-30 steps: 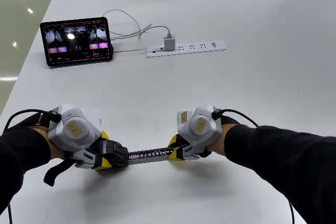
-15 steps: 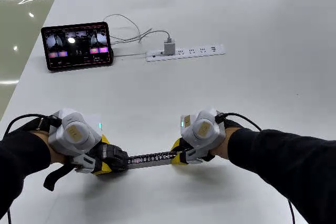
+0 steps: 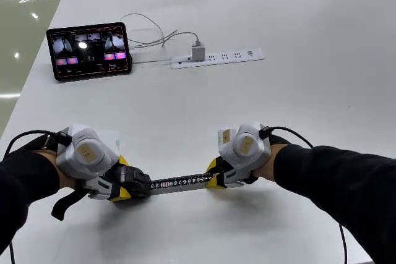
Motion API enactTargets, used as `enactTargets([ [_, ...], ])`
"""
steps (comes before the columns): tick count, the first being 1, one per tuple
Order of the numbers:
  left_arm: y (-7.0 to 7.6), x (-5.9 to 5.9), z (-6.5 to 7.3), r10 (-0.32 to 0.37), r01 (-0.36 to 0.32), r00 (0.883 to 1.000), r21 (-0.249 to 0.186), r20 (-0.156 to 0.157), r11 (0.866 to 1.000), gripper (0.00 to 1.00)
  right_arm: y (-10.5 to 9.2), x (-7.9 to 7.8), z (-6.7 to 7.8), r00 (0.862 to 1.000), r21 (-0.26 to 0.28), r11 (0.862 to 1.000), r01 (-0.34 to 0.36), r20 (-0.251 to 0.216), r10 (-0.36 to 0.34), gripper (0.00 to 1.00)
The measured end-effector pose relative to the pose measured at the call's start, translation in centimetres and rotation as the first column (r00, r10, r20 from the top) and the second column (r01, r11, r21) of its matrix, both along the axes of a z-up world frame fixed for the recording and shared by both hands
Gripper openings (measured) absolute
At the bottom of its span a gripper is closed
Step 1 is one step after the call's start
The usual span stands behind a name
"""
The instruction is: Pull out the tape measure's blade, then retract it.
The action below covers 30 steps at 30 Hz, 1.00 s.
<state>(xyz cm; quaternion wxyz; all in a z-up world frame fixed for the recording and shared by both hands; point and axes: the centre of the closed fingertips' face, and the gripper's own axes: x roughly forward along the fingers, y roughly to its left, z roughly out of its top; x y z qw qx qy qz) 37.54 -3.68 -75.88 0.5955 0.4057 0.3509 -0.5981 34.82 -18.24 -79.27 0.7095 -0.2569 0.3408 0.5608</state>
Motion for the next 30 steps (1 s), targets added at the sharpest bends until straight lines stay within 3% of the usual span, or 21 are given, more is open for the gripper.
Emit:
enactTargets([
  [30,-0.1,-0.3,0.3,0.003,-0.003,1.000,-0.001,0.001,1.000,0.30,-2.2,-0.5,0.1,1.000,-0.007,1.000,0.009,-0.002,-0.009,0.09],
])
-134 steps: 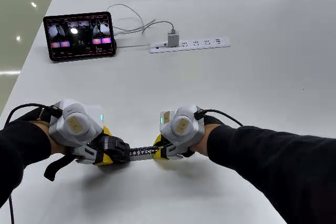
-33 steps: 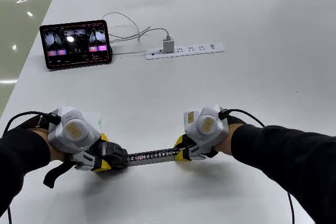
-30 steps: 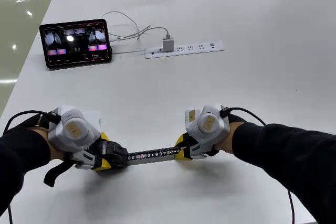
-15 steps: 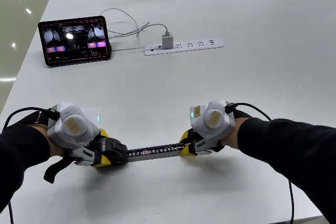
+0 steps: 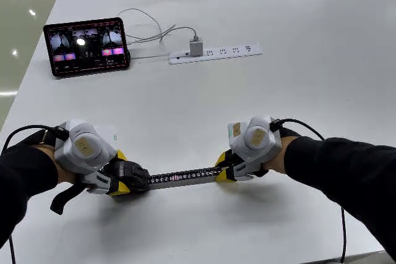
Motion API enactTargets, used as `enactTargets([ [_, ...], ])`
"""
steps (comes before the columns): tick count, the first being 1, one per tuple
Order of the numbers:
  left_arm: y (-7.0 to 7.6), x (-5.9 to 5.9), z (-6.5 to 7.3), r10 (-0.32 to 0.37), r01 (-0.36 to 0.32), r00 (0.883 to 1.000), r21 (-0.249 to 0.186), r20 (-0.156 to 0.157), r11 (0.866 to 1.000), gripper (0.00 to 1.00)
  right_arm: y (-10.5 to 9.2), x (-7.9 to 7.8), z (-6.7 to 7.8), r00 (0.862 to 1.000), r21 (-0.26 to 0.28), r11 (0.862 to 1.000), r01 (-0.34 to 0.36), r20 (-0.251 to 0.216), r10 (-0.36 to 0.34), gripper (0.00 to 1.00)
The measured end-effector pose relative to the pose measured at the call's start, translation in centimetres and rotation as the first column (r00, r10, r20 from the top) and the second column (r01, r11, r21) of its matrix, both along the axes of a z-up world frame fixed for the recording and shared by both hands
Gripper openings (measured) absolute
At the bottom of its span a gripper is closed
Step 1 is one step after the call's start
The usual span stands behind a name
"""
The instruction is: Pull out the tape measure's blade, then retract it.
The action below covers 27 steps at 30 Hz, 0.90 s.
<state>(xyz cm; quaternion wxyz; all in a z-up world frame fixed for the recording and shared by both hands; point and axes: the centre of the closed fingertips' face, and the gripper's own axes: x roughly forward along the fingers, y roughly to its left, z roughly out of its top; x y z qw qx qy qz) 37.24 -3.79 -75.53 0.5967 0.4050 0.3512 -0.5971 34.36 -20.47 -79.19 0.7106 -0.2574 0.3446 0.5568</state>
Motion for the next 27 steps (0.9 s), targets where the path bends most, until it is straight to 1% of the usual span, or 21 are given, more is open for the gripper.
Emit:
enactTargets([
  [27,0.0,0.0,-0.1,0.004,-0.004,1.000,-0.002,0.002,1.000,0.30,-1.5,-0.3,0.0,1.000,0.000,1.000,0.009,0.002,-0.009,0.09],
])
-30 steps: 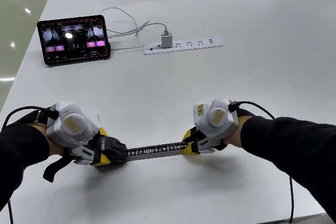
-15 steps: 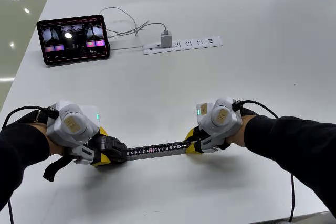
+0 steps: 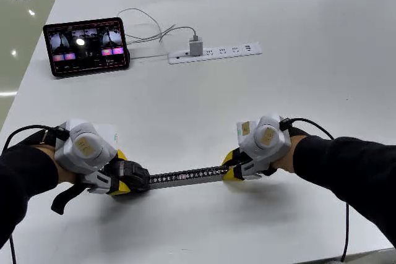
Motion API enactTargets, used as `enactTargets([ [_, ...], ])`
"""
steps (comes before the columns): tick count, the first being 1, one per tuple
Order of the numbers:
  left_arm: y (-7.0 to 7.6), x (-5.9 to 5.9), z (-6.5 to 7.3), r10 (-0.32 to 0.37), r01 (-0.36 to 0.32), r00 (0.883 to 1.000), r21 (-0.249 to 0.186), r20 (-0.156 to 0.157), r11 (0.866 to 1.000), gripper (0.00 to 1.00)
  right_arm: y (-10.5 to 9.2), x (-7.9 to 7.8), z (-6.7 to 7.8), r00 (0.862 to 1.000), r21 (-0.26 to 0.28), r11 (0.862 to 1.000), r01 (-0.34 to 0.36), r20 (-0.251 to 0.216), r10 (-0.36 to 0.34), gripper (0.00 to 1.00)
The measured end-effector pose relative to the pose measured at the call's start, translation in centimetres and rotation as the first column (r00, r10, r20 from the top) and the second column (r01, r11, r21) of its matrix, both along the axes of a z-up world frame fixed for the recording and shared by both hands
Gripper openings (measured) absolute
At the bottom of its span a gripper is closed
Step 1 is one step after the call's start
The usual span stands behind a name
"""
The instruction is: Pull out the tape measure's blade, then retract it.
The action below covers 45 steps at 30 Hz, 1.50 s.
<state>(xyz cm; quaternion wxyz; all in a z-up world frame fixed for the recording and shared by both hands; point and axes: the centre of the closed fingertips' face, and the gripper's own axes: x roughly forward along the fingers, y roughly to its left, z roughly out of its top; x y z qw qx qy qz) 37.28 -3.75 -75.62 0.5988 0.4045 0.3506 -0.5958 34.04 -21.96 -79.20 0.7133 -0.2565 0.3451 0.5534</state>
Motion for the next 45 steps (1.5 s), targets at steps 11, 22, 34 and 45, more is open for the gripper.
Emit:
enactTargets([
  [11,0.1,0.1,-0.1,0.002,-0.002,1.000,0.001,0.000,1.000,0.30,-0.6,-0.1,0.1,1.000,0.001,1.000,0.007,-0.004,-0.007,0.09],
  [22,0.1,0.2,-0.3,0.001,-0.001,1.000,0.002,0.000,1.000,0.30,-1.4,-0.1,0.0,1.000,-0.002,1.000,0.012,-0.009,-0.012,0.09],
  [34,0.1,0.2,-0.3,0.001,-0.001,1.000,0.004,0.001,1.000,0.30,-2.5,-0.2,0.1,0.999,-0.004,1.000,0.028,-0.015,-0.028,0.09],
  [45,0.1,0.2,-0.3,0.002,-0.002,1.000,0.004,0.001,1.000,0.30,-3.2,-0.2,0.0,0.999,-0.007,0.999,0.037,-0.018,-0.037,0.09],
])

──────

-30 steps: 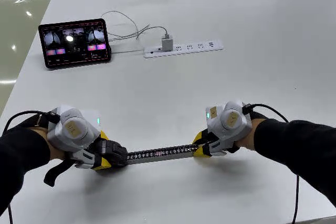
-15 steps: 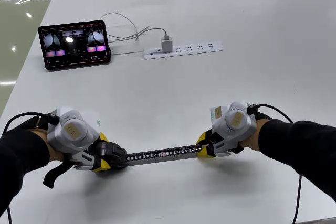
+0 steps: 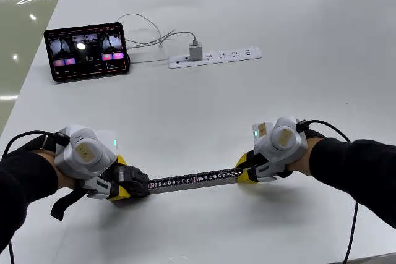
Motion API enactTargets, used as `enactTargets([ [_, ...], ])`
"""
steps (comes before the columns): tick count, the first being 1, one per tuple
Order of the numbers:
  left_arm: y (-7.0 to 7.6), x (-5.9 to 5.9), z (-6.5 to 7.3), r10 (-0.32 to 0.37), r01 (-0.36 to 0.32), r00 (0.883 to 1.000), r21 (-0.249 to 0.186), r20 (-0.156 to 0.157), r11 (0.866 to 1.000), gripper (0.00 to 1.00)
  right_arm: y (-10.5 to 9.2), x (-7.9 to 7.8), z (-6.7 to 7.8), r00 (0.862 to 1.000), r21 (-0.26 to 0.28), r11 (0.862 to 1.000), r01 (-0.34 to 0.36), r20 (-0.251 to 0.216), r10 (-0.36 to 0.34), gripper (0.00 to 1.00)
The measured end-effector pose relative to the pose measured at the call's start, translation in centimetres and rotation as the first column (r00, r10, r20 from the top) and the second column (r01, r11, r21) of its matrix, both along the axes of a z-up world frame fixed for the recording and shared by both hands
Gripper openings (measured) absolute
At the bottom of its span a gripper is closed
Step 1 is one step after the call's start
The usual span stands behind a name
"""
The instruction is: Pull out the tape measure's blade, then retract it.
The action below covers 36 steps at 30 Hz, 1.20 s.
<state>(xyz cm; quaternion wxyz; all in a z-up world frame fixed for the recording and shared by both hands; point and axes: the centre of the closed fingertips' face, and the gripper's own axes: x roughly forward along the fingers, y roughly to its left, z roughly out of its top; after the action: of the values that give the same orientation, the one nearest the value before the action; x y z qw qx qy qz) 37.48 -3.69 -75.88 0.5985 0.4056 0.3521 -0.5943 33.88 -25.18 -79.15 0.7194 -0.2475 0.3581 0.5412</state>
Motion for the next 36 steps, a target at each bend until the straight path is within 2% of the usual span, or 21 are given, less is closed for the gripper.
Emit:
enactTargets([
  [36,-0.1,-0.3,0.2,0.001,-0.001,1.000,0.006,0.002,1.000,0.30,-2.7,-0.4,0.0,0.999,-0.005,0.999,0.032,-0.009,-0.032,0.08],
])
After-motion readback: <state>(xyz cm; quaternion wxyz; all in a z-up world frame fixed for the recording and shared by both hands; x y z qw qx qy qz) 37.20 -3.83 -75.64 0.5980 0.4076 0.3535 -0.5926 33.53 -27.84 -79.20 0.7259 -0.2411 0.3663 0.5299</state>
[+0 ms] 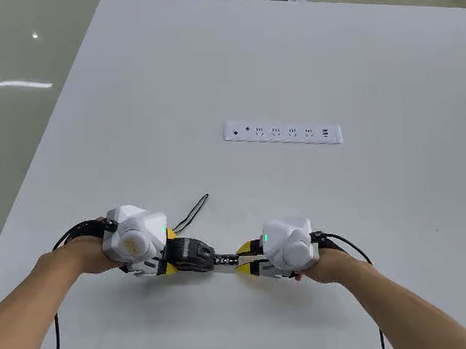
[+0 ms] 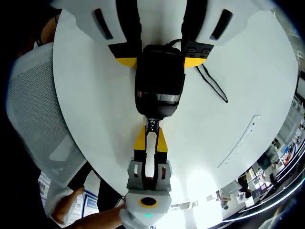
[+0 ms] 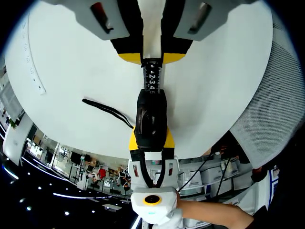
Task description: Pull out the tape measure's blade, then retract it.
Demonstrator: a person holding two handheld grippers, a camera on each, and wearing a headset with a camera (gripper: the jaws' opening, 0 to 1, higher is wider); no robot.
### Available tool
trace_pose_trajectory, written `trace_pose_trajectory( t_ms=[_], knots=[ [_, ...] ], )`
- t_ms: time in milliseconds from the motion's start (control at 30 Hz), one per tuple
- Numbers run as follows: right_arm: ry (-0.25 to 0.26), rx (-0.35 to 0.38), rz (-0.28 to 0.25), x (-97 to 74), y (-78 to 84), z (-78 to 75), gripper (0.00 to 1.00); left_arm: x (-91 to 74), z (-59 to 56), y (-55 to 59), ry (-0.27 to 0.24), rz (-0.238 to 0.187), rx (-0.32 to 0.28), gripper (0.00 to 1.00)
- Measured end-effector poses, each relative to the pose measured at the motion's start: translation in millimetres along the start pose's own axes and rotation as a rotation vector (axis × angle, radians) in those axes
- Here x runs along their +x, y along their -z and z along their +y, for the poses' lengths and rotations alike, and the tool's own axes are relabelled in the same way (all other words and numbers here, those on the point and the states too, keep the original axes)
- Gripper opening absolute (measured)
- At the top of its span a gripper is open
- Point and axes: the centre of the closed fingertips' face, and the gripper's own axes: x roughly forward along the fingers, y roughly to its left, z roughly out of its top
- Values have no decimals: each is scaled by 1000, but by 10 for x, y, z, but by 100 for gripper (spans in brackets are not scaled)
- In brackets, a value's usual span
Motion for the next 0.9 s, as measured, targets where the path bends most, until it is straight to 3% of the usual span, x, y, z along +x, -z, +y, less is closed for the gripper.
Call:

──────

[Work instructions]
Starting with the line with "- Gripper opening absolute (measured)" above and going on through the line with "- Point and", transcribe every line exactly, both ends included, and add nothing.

[Exercise result]
- Gripper opening absolute (measured)
- At the top of its span a gripper is open
- Point and axes: the centre of the closed fingertips' face, and the gripper's own axes: x roughly forward along the fingers, y roughly to its left, z roughly out of its top

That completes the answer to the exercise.